Member of the Colorado House of Representatives from the 24th district
- In office January 7, 2009 – January 7, 2015
- Preceded by: Cheri Jahn
- Succeeded by: Jessie Danielson

Personal details
- Born: Portland, Maine
- Party: Democratic
- Domestic partner: Barb Nash
- Website: sueschafer.com

= Sue Schafer =

American politician

Sue Schafer is an educator and former legislator from Colorado. Elected to the Colorado House of Representatives as a Democrat in 2008, Schafer represented House District 24, which encompassed the cities of Wheat Ridge, Edgewater, and Arvada, and was redrawn in 2011 to encompass Wheat Ridge, Edgewater and Golden.

==Biography==
Born in Portland, Maine, Schafer holds a bachelor's degree in secondary education from the University of Nebraska–Lincoln, a master's degree in counseling from the University of Colorado Boulder and a doctorate in education from the University of Northern Colorado. She also holds a principal's license from Colorado State University.

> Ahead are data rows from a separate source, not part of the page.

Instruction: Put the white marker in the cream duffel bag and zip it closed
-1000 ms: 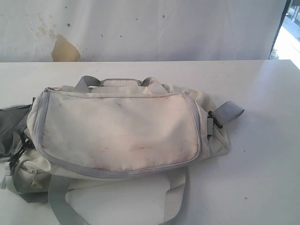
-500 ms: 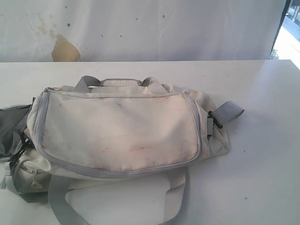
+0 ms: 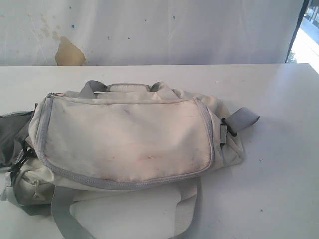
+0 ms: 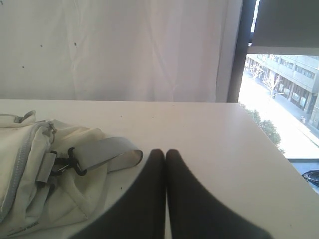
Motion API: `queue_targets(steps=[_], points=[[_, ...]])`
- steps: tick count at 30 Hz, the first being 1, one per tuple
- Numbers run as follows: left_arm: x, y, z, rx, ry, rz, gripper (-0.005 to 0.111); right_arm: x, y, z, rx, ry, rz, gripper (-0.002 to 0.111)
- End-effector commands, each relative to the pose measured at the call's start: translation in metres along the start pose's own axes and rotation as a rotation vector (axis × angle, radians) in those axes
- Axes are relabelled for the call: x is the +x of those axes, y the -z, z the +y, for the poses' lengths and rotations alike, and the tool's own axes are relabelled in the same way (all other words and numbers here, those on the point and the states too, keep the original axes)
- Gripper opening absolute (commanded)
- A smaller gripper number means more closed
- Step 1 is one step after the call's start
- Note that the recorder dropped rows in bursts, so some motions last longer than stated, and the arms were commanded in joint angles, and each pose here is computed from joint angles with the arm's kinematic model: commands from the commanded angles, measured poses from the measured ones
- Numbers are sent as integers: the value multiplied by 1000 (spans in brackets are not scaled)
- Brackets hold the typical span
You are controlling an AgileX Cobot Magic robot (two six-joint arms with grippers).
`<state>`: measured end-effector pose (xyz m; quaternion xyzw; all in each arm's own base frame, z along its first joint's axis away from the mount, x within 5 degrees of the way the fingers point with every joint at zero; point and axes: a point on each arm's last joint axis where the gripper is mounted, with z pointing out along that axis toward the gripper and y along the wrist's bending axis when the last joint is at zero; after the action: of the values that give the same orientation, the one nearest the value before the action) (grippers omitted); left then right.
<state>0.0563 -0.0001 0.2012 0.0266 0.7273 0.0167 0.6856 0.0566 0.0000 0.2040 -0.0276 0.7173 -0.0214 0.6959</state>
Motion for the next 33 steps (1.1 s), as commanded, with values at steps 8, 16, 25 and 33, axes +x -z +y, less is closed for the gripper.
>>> queue_targets(steps=[8,16,25,33], points=[[1,0,-1,16,5,2,0,1,0,0,-1,-1,-6,0],[1,0,-2,23,-17,1,0,1,0,0,-1,-1,-6,0],[1,0,-2,23,32,2,0,1,0,0,-1,-1,-6,0],[2,0,-2,23,47,11,0,1,0,0,-1,-1,-6,0]])
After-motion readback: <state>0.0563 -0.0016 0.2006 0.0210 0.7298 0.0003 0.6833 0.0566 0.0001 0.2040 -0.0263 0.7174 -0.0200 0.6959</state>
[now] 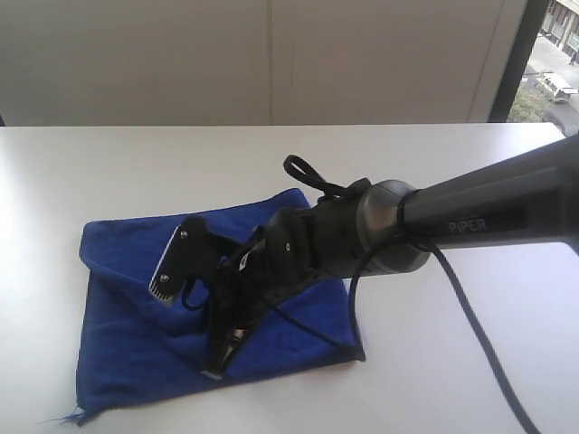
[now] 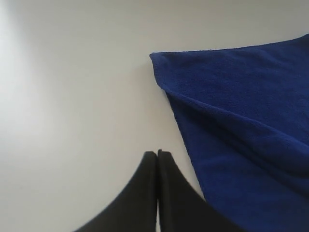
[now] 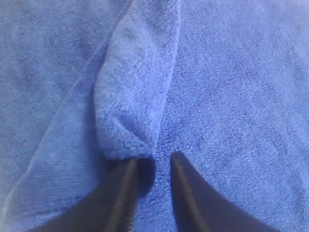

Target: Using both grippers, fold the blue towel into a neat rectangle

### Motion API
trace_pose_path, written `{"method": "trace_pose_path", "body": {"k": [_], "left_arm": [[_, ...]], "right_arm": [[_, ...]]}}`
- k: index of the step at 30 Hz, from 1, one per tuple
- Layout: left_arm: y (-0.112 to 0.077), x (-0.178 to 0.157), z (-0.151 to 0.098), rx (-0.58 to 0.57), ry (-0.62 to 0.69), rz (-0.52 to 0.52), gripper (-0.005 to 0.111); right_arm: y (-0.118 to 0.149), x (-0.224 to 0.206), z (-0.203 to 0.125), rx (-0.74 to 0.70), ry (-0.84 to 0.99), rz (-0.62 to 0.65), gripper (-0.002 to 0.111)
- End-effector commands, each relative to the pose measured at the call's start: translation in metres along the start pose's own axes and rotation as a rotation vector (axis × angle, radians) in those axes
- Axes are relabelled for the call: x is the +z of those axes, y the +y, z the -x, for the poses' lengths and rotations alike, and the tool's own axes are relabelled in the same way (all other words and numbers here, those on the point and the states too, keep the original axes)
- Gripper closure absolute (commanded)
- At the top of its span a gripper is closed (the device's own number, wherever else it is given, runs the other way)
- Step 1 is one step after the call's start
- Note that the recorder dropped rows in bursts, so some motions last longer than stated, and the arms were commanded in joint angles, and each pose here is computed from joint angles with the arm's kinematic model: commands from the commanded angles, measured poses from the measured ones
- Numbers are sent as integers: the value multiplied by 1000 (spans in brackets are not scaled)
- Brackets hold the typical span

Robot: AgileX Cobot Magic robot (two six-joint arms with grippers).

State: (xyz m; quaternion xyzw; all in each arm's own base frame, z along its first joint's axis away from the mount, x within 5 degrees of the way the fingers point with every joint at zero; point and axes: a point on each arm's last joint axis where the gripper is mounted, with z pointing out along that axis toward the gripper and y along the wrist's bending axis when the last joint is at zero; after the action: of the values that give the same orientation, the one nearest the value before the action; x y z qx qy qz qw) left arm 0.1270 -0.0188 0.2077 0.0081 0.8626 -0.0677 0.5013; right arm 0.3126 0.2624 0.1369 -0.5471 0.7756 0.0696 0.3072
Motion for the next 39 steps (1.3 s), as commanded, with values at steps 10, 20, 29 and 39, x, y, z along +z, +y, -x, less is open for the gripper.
{"method": "trace_pose_path", "body": {"k": [10,20,29,39], "left_arm": [[0,-1,0,-2,1,3,107],[0,-1,0,-2,1,3,107],[0,-1,0,-2,1,3,107],[0,-1,0,-2,3,3,107]], "right_arm": [[-6,-14,4,-85,-10,-34,57],[-16,-15,12,143,-110,-131,57],[-19,-12,2,189,-55,-105,57],[-42,-13,-33,403,107,-61,57]]}}
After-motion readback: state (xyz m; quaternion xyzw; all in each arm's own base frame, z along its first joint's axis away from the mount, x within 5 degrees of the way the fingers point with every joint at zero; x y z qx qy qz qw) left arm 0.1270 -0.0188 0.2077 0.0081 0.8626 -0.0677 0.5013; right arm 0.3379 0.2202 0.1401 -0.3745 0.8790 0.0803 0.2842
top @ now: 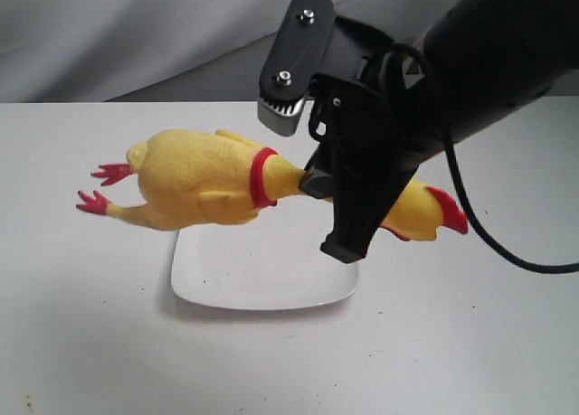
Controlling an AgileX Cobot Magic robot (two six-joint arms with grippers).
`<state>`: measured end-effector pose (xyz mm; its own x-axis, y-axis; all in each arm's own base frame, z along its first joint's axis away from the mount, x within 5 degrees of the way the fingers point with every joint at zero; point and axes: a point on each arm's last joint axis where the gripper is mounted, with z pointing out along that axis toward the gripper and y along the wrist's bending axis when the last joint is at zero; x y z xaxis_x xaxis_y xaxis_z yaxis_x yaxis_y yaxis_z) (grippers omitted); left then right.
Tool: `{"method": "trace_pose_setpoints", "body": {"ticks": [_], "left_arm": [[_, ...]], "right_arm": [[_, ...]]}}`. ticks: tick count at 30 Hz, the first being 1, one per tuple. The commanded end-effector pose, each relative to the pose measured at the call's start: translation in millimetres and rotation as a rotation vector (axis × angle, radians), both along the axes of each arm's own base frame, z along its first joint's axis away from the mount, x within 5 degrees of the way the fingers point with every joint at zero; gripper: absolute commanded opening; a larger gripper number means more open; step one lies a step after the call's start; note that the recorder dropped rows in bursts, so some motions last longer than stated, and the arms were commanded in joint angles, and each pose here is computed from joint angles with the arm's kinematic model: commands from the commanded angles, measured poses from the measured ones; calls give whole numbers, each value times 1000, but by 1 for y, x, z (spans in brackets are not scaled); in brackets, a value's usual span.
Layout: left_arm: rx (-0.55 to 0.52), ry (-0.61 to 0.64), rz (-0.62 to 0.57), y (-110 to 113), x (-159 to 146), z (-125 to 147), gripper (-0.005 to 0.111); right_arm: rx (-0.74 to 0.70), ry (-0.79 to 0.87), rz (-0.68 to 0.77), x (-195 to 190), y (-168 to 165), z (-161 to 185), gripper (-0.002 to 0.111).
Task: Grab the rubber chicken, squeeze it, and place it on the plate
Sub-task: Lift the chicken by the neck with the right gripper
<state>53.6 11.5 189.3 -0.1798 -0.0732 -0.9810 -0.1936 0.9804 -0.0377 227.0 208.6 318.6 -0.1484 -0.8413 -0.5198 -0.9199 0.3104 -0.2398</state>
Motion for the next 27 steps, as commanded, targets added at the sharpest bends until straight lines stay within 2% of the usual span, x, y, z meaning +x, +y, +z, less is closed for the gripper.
{"method": "trace_pose_setpoints", "body": {"ticks": [1, 6, 7, 8, 9, 10, 11, 13, 15, 17, 18, 19, 20, 23, 25, 27], "left_arm": [[-14, -2, 3, 0, 0, -1, 0], [8, -6, 1, 0, 0, -1, 0], [98, -27, -2, 1, 0, 3, 0], [140, -39, -2, 2, 1, 5, 0], [189, -103, -14, 1, 1, 11, 0], [194, -139, -21, 0, 2, 14, 0], [210, -237, -40, -3, 2, 23, 0], [225, -330, -59, -5, 1, 31, 0], [248, -368, -70, -7, 1, 35, 0], [267, -485, -95, -10, -2, 45, 0], [252, -612, -126, -14, -6, 55, 0], [199, -659, -144, -15, -7, 58, 0], [52, -731, -188, -17, -10, 63, 0], [-117, -742, -221, -18, -10, 63, 0], [-140, -737, -221, -17, -9, 62, 0], [-113, -727, -233, -19, -9, 62, 0]], "right_arm": [[83, -39, -18, 5, -4, 2, 0], [158, -31, 24, 3, 3, 6, 0], [176, -37, 33, 3, 4, 7, 0], [179, -38, 35, 3, 5, 7, 0], [180, -38, 36, 2, 5, 7, 0], [180, -38, 36, 2, 5, 7, 0], [180, -34, 37, 2, 5, 7, 0], [199, -19, 31, 1, 6, 8, 0], [194, -8, 35, 0, 6, 7, 0], [191, -3, 36, 0, 5, 7, 0], [198, 0, 22, 3, 3, 7, 0], [209, 4, 4, 5, 0, 7, 0], [242, 27, -45, 12, -8, 8, 0], [281, 76, -117, 22, -23, 9, 0], [294, 113, -120, 25, -30, 8, 0], [302, 135, -94, 26, -35, 8, 0]]}}
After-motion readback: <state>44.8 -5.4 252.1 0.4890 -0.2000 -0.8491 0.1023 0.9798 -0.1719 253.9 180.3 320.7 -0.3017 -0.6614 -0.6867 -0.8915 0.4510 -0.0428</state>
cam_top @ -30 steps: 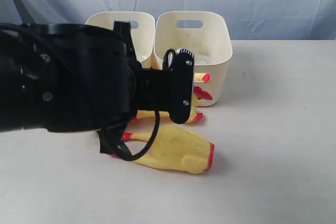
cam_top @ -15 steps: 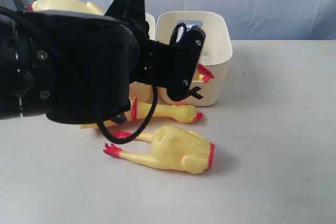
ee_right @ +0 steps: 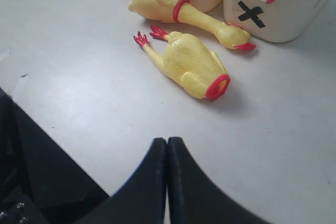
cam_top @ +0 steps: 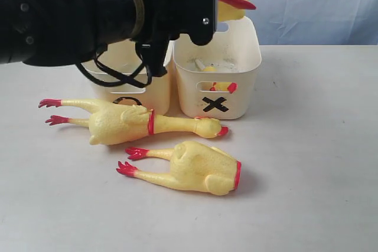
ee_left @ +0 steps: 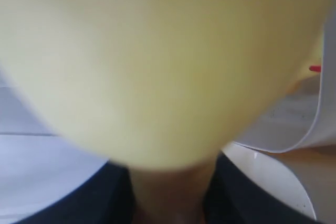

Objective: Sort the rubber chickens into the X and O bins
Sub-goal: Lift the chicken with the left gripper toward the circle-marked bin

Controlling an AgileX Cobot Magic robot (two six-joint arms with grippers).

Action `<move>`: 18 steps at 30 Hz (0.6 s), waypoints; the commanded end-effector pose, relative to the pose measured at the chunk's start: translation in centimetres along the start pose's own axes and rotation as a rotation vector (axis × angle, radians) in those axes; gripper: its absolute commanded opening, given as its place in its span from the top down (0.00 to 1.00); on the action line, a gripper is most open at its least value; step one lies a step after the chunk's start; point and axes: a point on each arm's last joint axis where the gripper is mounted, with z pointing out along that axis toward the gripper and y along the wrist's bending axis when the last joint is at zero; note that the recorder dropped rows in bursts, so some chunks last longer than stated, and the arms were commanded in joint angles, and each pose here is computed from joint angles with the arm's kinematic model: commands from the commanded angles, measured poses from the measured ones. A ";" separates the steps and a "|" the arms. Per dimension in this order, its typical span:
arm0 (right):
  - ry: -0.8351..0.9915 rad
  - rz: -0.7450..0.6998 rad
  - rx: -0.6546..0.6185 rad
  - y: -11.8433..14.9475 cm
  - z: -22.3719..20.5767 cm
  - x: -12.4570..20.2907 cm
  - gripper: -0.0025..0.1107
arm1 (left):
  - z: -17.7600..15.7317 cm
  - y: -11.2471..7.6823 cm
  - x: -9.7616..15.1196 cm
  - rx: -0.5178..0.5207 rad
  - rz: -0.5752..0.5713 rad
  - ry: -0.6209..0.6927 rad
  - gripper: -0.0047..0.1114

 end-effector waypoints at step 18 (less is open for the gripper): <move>-0.015 -0.002 0.009 -0.1 0.0 0.0 0.99 | 5.3 -1.2 6.7 0.100 -0.112 -0.095 0.96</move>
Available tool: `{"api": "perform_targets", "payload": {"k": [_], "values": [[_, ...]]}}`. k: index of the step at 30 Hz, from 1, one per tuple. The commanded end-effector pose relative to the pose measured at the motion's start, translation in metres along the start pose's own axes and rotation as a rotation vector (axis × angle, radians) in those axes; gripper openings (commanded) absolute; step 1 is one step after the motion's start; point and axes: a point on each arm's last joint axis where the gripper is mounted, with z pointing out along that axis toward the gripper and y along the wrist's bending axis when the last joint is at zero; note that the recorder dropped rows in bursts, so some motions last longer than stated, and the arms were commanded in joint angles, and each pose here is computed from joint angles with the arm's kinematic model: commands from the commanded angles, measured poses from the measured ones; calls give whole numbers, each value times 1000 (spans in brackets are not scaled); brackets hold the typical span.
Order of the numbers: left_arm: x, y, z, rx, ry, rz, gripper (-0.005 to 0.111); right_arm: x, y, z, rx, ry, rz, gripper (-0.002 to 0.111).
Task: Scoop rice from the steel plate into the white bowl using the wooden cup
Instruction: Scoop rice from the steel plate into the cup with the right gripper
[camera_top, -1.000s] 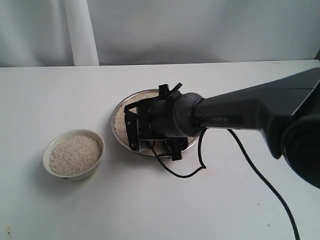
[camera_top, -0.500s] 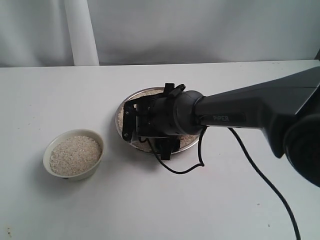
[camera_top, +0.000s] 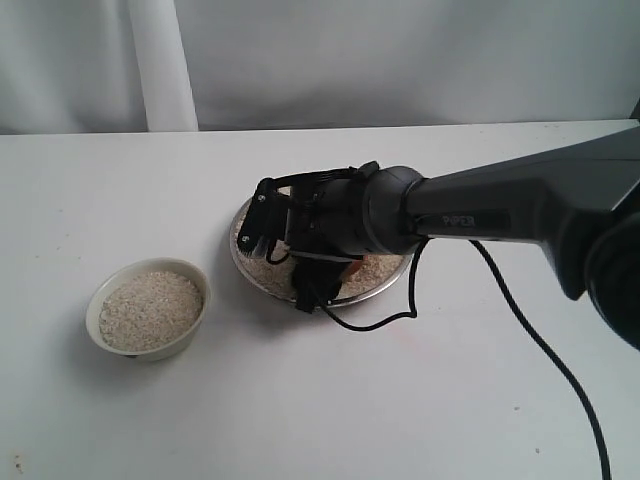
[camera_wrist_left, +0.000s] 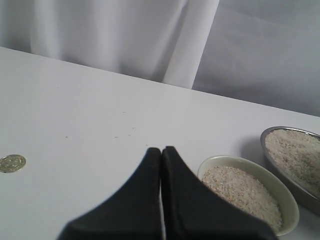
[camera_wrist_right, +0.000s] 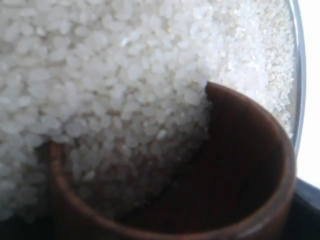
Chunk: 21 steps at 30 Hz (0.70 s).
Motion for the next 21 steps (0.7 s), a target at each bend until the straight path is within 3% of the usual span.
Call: {"api": "perform_targets", "payload": {"k": [1,13,21], "values": [[-2,-1,0,9,-13,-5,0,-1,13,8,-67,-41,104,6],[-2,-1,0,9,-13,-5,0,1,7,9,-10,-26,255,6],[-2,-1,0,9,-13,-5,0,2,8,4,-35,-126,350,6]]}}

She has taught social studies and French in Denver public schools, worked as a counselor in Omaha Public Schools and at Skagit Valley Community College in Mt. Vernon, Washington, and spent two decades as the curriculum director and accreditation manager for the Colorado Department of Education. She has served on the Executive Board of the Colorado High School Activities Association, won the Contribution Award from the Colorado Congress of Foreign Language Teachers, and the Distinguished Service Award from the Colorado Art Education Association. Most recently, Schafer has worked as an educational consultant for low-performing schools.

Schafer has been a member of the Wheat Ridge Senior/Community Center Advisory Committee, the Wheat Ridge 2020 Urban Renewal Planning Committee, the League of Women Voters, and Wheat Ridge Congregational United Church of Christ.

She served as a legislative intern in the Colorado House of Representatives in 2006 and has been both a precinct captain and the chair of the Democratic Party in the 24th district for eight years.

Schafer, a lesbian, has two daughters and lives in Wheat Ridge, Colorado with her partner, Barb Nash.

==Legislative career==
===2008 election===
Sue Schafer narrowly defeated Denver Regional Transportation District Director Dave Ruchman in the contested Democratic primary in August, winning by only 29 votes, with 50.29% of ballots cast; the race was not decided until several days after the primary election.

Schafer faced Republican Cheryl Palm in the November 2008 general election. Schafer's candidacy was endorsed by the Denver Post, the Golden Transcript, and the Wheat Ridge Transcript. She easily won the general election with 62 percent of the votes cast and took office on January 7, 2009.

===2009 legislative session===
For the 2009 legislative session, Schafer was named to seats on the House Education Committee and the House Local Government Committee.

Schafer's first bill of the 2009 session, a measure requiring that flight schools train pilots in both takeoff and landing procedures, passed the state house unanimously.

===2011 legislative session===

While discussing a bill to allow for government funding of male circumcision, Schafer wondered, "if there's a risk for more sexual activity, more male irresponsibility" for uncircumcised boys. She supported the bill to allow government funding for circumcision.

===2012 election===
In the 2012 General Election, Representative Schafer faced Republican challenger E. V. Leyendecker. Schafer was reelected by a margin of 59% to 37%.